A library containing itinerary data model and itinerary extraction code.
This follows the reservation ontology from https://schema.org and Google's extensions to it (https://developers.google.com/gmail/markup/reference/).
De/serialization is provided via KItinerary::JsonLdDocument.
The entry point for data extraction is KItinerary::ExtractorEngine. Depending on the provided input, this will look for:
- Structured data in JSON-LD or XML microdata format, from HTML emails, implemented by KItinerary::StructuredDataExtractor.
- Structured data from IATA bar coded boarding passes (BCBP), provided by KItinerary::IataBcbpParser.
- Structured data from UIC 918.3 train ticket passes, provided by KItinerary::Uic9183Parser.
- Unstructured data from plain text, HTML, iCal, PDF or email documents, using vendor-specific scripts, provided by KItinerary::ExtractorEngine.

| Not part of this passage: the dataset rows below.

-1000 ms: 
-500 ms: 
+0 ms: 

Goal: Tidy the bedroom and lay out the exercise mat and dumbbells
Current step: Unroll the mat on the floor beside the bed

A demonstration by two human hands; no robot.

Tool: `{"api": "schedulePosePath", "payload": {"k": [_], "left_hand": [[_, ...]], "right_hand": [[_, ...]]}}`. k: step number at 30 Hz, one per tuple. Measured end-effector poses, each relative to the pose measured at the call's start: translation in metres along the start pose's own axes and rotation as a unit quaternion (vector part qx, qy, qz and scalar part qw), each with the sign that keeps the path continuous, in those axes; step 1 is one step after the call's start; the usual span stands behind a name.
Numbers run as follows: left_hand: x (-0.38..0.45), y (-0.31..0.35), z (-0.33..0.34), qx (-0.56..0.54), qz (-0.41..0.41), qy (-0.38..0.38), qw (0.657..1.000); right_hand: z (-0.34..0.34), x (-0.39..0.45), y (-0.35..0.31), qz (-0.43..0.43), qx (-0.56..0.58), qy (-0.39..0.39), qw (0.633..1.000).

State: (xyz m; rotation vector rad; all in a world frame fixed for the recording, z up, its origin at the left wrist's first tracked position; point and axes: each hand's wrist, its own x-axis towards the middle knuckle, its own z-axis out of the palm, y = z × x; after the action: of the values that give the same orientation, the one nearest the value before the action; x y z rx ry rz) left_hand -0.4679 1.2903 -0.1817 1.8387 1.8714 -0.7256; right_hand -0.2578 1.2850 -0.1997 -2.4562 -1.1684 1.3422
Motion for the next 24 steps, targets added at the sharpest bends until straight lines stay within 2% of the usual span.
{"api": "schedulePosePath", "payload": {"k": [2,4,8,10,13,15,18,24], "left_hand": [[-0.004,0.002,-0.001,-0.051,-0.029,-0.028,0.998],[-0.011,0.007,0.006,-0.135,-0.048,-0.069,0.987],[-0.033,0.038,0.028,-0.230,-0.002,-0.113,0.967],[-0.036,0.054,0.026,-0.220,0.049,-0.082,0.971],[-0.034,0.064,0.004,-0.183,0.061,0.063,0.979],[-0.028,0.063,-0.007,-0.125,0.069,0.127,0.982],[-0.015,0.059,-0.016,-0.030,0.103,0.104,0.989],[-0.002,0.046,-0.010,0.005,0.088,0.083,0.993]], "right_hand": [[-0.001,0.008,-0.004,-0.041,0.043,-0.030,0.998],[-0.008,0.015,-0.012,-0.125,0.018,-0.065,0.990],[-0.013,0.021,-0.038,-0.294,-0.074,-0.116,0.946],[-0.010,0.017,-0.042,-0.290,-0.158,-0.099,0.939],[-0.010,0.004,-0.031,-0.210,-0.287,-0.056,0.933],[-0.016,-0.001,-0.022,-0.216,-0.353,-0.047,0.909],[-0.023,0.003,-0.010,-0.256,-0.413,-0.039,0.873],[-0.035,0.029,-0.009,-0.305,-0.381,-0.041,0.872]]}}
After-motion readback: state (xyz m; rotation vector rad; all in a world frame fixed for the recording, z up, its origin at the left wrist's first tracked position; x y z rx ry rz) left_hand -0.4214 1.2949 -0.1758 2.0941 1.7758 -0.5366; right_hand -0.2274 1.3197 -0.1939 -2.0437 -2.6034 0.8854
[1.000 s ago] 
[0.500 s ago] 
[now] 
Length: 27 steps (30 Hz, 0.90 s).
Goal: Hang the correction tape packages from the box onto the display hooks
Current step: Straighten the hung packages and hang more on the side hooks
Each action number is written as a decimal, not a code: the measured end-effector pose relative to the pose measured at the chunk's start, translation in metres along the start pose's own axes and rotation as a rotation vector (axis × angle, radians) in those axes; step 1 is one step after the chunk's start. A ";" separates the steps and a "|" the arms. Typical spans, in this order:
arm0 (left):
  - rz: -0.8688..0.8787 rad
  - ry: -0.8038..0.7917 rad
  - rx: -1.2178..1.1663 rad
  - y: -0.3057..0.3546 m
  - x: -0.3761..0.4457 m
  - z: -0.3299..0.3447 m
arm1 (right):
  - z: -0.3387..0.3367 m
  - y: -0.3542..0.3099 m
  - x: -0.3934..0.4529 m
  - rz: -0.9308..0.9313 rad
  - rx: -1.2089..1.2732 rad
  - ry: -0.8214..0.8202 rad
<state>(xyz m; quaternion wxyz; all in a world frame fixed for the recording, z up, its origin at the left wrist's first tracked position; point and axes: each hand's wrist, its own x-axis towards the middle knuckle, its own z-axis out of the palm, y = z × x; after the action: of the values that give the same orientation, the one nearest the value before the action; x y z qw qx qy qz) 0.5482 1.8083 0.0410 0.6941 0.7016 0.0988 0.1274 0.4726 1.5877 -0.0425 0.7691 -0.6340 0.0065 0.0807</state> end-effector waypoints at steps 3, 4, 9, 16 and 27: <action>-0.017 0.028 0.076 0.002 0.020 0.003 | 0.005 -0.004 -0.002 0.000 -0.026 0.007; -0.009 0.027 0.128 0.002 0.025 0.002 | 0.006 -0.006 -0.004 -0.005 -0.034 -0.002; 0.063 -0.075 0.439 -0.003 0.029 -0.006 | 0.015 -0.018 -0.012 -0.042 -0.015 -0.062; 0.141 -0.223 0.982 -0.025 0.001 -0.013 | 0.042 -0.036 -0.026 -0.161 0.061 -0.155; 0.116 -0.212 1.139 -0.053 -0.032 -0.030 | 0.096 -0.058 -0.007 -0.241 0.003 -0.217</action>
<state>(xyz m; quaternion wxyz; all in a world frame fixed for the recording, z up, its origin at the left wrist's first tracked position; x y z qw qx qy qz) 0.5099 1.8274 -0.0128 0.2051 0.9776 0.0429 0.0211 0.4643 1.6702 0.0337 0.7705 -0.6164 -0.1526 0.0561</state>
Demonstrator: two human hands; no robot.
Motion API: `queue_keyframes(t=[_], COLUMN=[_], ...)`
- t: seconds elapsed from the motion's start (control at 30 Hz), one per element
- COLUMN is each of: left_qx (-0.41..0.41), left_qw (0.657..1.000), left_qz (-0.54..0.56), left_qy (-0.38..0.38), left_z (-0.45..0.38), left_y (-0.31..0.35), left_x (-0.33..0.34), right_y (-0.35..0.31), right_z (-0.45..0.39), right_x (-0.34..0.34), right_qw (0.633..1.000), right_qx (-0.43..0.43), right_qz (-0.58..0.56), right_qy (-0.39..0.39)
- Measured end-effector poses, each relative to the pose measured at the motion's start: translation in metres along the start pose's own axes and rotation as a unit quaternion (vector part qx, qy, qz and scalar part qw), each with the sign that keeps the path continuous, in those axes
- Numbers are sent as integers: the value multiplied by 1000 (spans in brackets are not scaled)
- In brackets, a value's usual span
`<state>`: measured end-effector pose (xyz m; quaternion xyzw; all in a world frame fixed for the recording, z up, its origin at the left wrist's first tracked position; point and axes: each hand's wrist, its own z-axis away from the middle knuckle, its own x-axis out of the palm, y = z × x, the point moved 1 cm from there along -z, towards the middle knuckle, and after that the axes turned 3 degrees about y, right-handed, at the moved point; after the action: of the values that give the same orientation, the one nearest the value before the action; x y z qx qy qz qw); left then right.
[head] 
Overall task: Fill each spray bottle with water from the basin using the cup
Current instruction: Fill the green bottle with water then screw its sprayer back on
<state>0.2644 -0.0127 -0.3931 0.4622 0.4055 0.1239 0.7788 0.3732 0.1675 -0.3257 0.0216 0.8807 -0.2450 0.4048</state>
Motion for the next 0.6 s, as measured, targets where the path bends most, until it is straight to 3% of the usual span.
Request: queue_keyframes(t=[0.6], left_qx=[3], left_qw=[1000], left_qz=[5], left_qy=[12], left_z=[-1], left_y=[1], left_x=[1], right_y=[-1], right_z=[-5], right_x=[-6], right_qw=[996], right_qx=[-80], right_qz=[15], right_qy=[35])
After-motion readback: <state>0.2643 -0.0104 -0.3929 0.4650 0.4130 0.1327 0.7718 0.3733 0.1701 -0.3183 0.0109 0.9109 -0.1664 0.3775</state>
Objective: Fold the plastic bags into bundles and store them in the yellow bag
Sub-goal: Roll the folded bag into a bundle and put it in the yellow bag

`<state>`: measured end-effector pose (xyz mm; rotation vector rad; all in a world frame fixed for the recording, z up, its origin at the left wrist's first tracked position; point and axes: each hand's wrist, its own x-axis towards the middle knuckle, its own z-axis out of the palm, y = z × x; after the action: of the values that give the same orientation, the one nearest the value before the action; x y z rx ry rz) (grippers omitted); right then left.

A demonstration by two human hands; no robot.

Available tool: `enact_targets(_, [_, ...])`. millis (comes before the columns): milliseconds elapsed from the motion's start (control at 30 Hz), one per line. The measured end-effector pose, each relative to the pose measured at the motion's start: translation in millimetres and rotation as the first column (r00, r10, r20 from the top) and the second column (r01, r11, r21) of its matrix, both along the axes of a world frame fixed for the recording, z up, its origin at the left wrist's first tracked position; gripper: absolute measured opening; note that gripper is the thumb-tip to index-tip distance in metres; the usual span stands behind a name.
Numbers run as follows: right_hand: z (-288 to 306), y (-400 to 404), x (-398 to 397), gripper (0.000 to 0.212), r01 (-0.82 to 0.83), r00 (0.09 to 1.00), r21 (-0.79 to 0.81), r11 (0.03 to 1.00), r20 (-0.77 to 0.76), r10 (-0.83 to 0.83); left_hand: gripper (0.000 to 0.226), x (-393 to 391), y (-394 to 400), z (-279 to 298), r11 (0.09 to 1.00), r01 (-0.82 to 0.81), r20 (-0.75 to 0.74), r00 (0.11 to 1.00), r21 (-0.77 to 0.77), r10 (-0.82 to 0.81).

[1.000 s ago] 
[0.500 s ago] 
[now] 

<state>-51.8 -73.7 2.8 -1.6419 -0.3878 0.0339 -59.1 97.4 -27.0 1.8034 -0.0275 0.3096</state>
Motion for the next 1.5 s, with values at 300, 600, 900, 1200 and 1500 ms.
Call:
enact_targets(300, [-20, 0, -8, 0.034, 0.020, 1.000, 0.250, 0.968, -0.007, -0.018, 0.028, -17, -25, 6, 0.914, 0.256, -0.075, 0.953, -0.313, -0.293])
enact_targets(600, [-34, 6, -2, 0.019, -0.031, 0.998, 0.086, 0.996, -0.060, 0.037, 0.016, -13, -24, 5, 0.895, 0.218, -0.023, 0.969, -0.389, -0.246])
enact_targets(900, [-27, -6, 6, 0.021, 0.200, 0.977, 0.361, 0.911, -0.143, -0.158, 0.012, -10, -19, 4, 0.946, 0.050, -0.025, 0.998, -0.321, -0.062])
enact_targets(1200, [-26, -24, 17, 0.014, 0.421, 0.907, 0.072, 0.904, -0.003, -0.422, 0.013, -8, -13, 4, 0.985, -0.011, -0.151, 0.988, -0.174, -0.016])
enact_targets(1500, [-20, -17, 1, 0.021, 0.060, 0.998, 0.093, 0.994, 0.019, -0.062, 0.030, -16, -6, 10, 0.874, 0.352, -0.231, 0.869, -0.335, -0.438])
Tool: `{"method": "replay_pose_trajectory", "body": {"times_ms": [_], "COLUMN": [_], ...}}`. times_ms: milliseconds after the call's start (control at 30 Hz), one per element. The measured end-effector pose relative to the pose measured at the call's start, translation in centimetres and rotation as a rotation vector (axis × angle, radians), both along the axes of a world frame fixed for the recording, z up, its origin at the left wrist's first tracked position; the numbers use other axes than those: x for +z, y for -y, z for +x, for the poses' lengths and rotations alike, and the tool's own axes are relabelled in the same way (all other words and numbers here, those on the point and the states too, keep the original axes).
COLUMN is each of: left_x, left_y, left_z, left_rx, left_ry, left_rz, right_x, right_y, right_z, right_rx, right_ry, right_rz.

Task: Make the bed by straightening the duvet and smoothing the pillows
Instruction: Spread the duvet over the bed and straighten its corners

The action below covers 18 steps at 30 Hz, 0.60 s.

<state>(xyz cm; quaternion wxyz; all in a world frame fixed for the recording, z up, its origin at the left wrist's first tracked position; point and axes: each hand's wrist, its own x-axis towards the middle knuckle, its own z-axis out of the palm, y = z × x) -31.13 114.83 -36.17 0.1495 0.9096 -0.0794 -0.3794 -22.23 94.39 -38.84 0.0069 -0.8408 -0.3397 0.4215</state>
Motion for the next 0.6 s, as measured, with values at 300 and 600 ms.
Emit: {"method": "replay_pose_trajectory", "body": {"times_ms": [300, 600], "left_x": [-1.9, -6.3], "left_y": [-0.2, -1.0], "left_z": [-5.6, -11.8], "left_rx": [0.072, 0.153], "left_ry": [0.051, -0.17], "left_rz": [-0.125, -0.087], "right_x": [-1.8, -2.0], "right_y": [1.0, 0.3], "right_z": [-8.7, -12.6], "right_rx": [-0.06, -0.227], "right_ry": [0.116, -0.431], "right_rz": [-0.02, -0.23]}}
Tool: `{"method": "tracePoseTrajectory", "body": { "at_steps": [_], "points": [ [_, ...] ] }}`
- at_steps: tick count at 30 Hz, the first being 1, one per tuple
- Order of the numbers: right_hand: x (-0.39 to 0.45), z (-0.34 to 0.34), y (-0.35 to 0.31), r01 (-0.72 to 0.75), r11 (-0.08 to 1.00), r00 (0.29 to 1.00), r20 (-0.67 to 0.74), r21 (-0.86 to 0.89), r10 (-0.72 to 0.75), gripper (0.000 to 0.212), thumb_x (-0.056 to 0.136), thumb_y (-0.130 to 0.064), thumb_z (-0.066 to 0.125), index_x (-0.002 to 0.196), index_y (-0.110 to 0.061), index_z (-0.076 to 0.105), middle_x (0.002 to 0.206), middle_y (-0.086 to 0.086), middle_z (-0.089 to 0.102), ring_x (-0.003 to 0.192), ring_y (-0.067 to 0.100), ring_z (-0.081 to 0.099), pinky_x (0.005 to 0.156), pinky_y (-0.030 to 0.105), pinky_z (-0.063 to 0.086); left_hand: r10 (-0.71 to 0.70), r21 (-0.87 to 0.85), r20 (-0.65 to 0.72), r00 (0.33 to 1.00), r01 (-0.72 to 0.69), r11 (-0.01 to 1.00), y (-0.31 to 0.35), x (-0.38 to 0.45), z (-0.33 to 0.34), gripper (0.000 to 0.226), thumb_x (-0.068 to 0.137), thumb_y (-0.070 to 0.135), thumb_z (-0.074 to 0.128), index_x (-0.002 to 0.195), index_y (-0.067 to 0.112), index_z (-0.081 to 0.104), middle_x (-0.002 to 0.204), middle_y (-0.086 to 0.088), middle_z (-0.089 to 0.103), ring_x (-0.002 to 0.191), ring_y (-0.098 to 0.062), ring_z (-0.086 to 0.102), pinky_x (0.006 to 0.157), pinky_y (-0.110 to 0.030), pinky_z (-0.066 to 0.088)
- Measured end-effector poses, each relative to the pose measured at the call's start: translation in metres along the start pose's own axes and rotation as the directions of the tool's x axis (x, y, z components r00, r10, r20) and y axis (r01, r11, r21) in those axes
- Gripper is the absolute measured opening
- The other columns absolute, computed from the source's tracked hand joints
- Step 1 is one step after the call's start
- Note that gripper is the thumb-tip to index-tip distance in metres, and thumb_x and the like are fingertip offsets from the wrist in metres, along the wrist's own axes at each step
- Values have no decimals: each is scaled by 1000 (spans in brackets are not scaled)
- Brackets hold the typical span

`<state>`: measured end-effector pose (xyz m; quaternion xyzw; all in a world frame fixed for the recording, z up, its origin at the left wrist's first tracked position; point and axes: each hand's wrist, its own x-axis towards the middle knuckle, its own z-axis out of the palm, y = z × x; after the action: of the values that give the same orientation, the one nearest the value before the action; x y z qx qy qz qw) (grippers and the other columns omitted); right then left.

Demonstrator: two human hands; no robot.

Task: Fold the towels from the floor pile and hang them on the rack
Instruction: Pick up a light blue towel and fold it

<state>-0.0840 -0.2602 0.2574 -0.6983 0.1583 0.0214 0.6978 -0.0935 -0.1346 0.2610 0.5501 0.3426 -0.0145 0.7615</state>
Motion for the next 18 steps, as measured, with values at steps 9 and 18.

- Unstructured data from Apple Wallet boarding passes, using vendor-specific scripts.
- Any of the above in email or PDF documents.
Extracted data can be augmented by static knowledge obtained from Wikidata:
- Airport IATA codes, countries, timezones and geo coordinates.
- Train station countries, timezones and geo coordinates.
- Train station lookup by UIC, IBNR, SNCF, VR or Indian Railway station identifiers.
- Country ISO codes, driving side and used power plugs.
- Timezone and country lookup from a geo coordinate.